[14] Peri Kecil

64 32 1
                                    

"Kau tanya padaku caranya bertahan hidup? Tentu saja dengan menjadi kuat!"

⌞ ⌝

M A J O R M E M O R I A

KATANYA, tiap ibu memiliki seorang pria di sampingnya. Seseorang yang melakukan hal-hal wajib untuk membantunya bekerja. Seseorang yang anak-anak seumuranku panggil Ayah. Namun, aku belum pernah melihat yang seperti itu bersama Ibu, atau bahkan mengerti apa yang dimaksud dengan Ayah.

Kutanya padanya. "Bu, Ayah di mana?"

Dia mengalihkan wajah dari piring cucian, menatapku yang mencomot kue di meja. Wajahnya ceria seperti biasa, sedikit meringis geli mendengar pertanyaanku. "Kamu tahu dari mana tentang Ayah?"

"Teman-teman sering panggil pria-pria tua berkumis dan tinggi itu ayah, lalu aku penasaran ayah itu sebenarnya apa," akuku. "Kalau begitu, Pak Smith bisa dipanggil ayah? Karena dia juga tinggi walau agak gempal, dan kumisnya banyak."

Seketika, Ibuku meledakkan tawanya. Dia sering tertawa kalau aku mulai berbicara sesuatu yang menurutnya mungkin lucu, tapi pemahamanku belum luas sepertinya, jadi tidak bisa mengetahui alasan dia tertawa. Memang Ibu senang menempatkan keadilan di tong sampah jika sedang berdua denganku. Aku mengerucutkan bibir sambil memakan kue buatan Ibu yang selalu enak, dengan isi krim dan luaran cokelat. Kuseka noda di bibir sesekali, meskipun itu malah membuat krimnya makin menyebar.

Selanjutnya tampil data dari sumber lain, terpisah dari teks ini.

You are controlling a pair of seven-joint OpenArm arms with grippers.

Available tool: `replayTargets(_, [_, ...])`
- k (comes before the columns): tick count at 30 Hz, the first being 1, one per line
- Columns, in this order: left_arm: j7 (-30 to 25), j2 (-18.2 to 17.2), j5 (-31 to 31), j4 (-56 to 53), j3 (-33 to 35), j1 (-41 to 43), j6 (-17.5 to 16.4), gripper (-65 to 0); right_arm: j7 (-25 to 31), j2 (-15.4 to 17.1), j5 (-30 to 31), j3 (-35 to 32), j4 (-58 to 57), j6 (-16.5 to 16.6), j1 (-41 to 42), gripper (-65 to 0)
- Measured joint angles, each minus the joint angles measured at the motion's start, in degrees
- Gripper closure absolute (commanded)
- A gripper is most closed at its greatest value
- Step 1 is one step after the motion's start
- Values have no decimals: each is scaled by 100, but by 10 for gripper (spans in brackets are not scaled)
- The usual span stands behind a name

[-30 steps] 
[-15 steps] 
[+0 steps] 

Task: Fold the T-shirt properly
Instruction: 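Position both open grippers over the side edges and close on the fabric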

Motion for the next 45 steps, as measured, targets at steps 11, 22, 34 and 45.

Ibu menyelesaikan cuciannya. Selama menggosok piring dengan sabun dan membilasnya dengan air yang mengalir, tak ada satu pun kata yang keluar. Mungkin nanti baru akan dijawab, atau mungkin pertanyaan tersebut akan diabaikan meskipun aku tahu dia adalah tipe orang yang terkadang lambat untuk menanggapi sesuatu.

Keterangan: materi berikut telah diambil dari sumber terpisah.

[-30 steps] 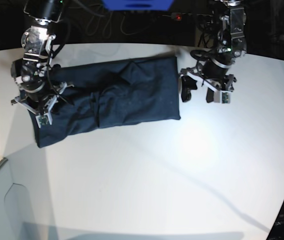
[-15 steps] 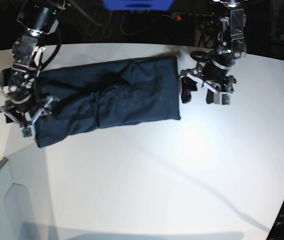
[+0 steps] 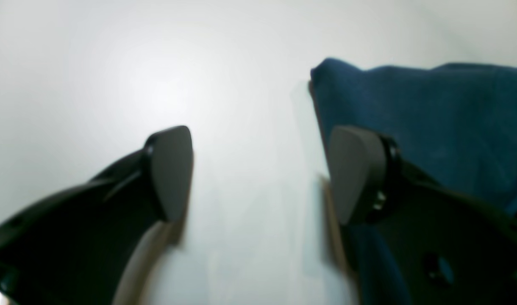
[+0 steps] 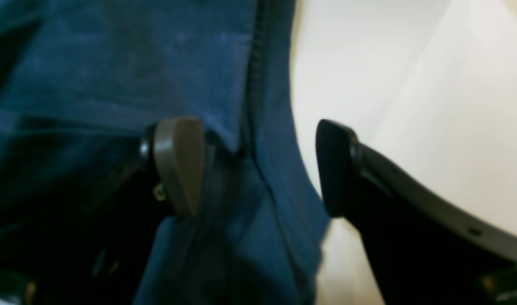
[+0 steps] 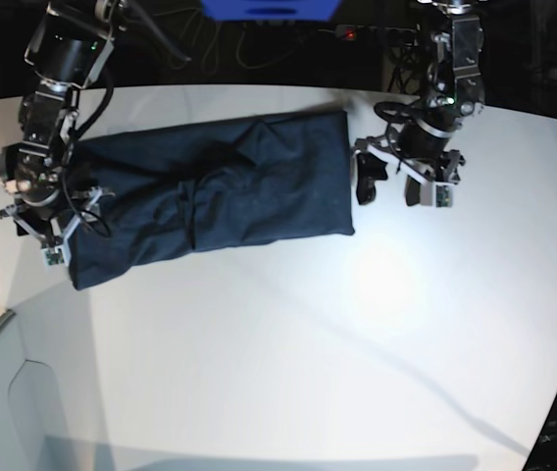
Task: Layout the t-shirt on the table in an organized manner, then fold the t-shirt properly
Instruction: 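Press and straighten the strip end with the right gripper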
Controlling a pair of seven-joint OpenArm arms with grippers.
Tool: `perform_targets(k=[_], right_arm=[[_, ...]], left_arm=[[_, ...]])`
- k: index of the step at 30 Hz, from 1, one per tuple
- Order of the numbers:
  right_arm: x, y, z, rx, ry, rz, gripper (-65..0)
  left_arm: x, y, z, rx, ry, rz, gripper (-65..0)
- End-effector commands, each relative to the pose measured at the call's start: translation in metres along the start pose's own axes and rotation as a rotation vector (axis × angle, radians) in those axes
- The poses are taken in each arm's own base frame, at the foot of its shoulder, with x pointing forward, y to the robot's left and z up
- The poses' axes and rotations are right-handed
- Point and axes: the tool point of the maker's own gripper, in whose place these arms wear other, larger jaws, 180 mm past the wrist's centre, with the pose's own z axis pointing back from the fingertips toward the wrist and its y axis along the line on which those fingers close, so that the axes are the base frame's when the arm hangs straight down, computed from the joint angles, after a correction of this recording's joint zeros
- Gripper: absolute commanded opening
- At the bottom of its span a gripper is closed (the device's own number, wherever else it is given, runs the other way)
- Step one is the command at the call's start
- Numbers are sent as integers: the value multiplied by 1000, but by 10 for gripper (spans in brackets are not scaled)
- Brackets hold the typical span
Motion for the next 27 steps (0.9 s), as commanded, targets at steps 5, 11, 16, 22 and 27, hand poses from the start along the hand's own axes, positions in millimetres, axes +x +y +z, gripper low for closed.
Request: perform_targets(k=[5,11,16,22,27], right_arm=[[15,-17,-7,-19,-26,-2,-234],[1,-13,-14,3,12,-8,-235],[-17,0,-20,42,58,-19,-237],[-29,8,-22,66,87,-21,-391],[-30,10,-22,69,87,-27,-647]], left_arm=[[16,-1,0,-6,-50,-5,-160],[15,-1,0,-6,-47,-4,-160],[15,-1,0,-6,-47,-4,-160],[17,7,2,14,-53,2,-160],[18,16,4,39,-60,11,-160]])
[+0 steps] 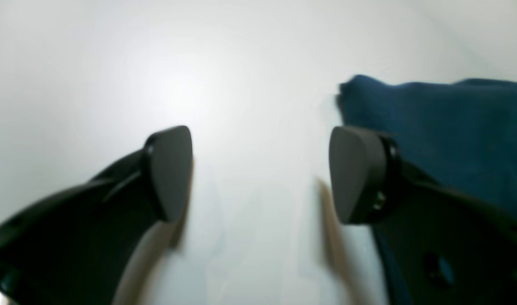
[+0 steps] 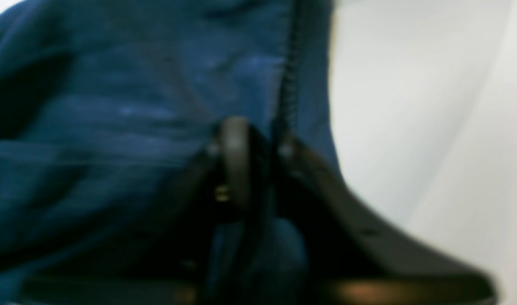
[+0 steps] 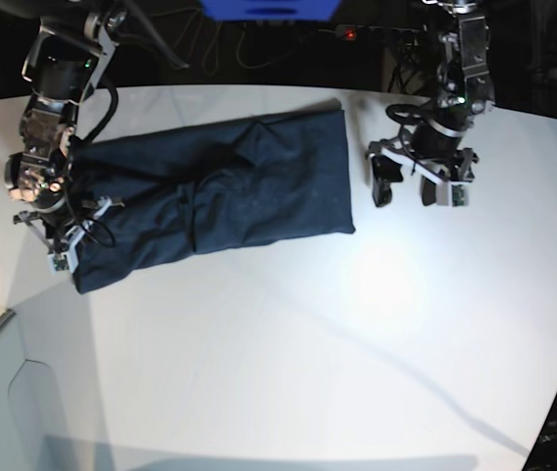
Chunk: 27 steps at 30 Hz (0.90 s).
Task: Layout the t-shirt on the table in an organized manner, then fold the t-shirt properly
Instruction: 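Press and straighten the strip end with the right gripper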
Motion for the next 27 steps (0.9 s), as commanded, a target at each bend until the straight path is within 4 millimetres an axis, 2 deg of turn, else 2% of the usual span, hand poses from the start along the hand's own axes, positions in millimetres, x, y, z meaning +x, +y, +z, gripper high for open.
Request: perform_targets(k=[1,5,8,13,17,21,27], right_arm=[[-23,-8,2,-22,107,45,-650],[-20,-9,3,-27,101,48,-650],[-13,-18,12,-58,70,64,-650],[24,-20,39,-120,-50,103,-650],[45,-10,56,-106,-114,137,-650],[50,-9,61,-112,-132,143,-650],[44,-10,59,-111,-114,142,-650]], left_arm=[[14,-3,-1,-9,-47,0,-160],[13,-2,0,-9,-45,-2,-160],[12,-2,0,-8,-44,-1,-160],[7,-2,3,-6,-33,1,-160],[7,-2,3,-6,-33,1,-160],[7,-1,3,-6,-32,1,-160],[7,-1,3,-6,-32,1,-160]])
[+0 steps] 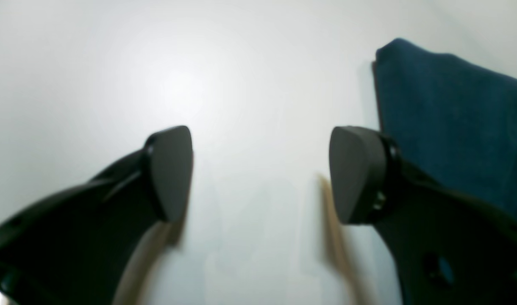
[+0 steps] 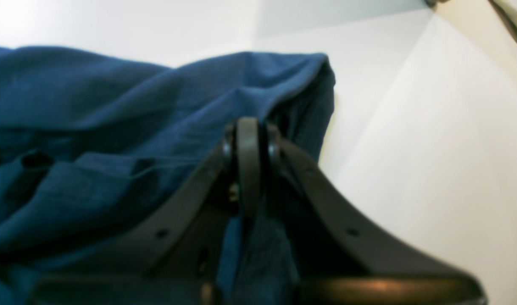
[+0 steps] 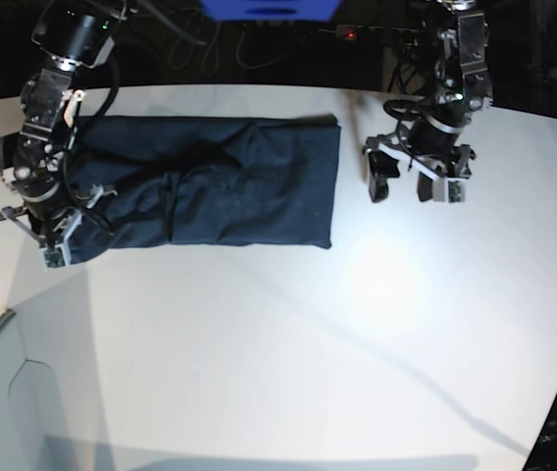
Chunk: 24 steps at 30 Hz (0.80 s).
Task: Layout the t-shirt on the table in an organized manner, then fold the t-shirt properly
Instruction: 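Press and straighten the strip end with the right gripper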
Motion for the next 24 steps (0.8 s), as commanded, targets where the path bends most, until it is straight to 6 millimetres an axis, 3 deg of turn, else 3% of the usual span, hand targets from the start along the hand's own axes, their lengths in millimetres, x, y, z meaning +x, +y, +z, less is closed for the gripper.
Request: perform_targets(k=[1,3,9,13,24], right_arm=[[12,-6,2,-10,-39,11,-650],[1,-7,3,-11,5,18,-627],[-16,-21,5,-33,97,40,-390],[-18,-30,7,-48,105,53,-290],[-57,-23,-20,30,224,22,-282]], left_arm=[[14,-1,0,-6,-46,-2,-160],[14,-1,0,-6,-46,-2,-160],[16,-1,-2,-7,-50,-3,-160],[17,-2,-2,-9,-51,-4,-160],[14,-2,-1,-8,-45,-3,-160]])
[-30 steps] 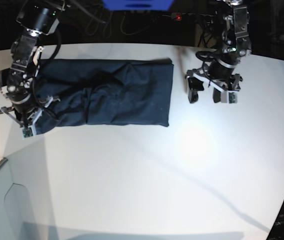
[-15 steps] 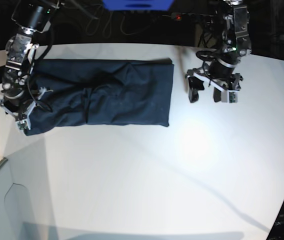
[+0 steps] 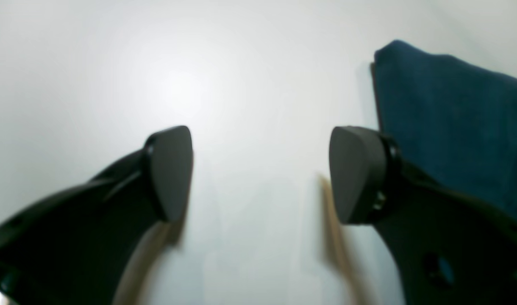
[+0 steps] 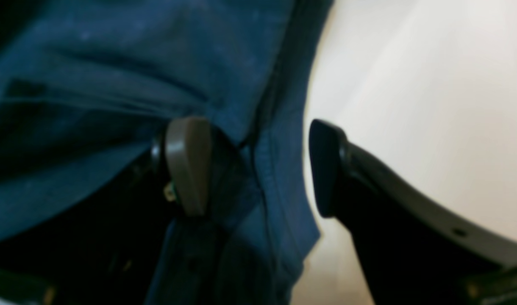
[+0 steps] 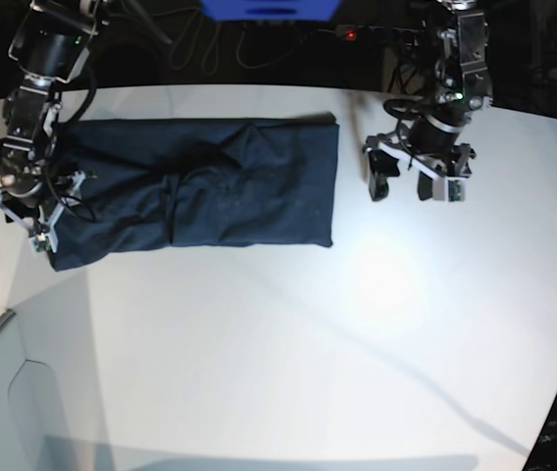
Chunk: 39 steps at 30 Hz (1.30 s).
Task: Layout the t-shirt on the table in an organized manner, then fold the t-shirt properly
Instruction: 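Press and straighten the strip end with the right gripper, then adjust the strip end edge with the right gripper, squaring the rectangle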
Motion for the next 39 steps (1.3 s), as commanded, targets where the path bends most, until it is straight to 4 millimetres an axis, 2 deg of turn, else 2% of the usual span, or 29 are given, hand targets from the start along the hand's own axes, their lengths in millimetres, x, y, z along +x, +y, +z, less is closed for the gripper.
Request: perform_targets(k=[1,8,11,16,21,24,25,29,33,39], right_arm=[[-1,-2,-1,4,12,8,-281],[-22,16,-13,64,69,-7,-293],[-29,26,-19,96,94,-14,-377],[-37,35,-26,129,125,-33,-650],[-36,34,-25,125,120,-31,-650],[-14,19,-14,72,54,-19,-650],[-9,17,-8,53,31,-22,-650],[29,3,23,-37,-102,-22,-650],[59,0,49,-90,-200,-21,-650],[75,-1,63,-113,-253,-26,-650]], left_arm=[[13,-2,0,-7,-45,-2,-160],[11,-1,1,-5,-39,-1,-160],[10,-1,2,-5,-39,-1,-160],[14,-2,4,-6,-50,-8,-160],[22,-3,6,-9,-69,-18,-160],[22,-3,6,-9,-69,-18,-160],[22,-3,6,-9,-69,-18,-160],[18,-3,6,-7,-61,-15,-161],[17,-2,6,-7,-58,-13,-164],[17,-2,6,-7,-58,-13,-164]])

Ibuku punya rambut cokelat panjang yang sama denganku. Tetapi miliknya lurus panjang, sedangkan aku terkadang sulit disisir karena bergelombang, sering kusut. Kami punya banyak kesamaan selain rambut. Wajah kami sama-sama mungil dan raut kami tidak jauh beda. Tetapi Ibuku ceria, lain denganku yang agak jarang tertawa. Hobiku sama dengannya―atau memang aku yang suka mengikutinya―yaitu menulis. Karangan Ibu sudah banyak, termasuk puisi-puisi berbahasa lama, dan cerita pendek mengenai lingkungan yang kami tinggali tiap kali berpindah tempat. Hidup nomaden seperti ini memiliki keuntungan tersendiri untuknya.

Satu yang tidak kami miliki bersama adalah mata. Mata Ibu cantik, warnanya biru keperakan seperti bulan purnama. Semua orang mengatakan itu saat kami mengunjungi tetangga baru. Sedangkan aku sedikit membenci mataku. Yang kiri berwarna cokelat terang, warna biasa. Masalah sebenarnya ada di sebelah kanan. Separuh bola mata di sana berwarna cokelat terang seperti yang kiri, sebagian lagi berwarna biru seperti Ibu. Meskipun ada unsur birunya, aku tetap tidak suka. Jelek dan aneh.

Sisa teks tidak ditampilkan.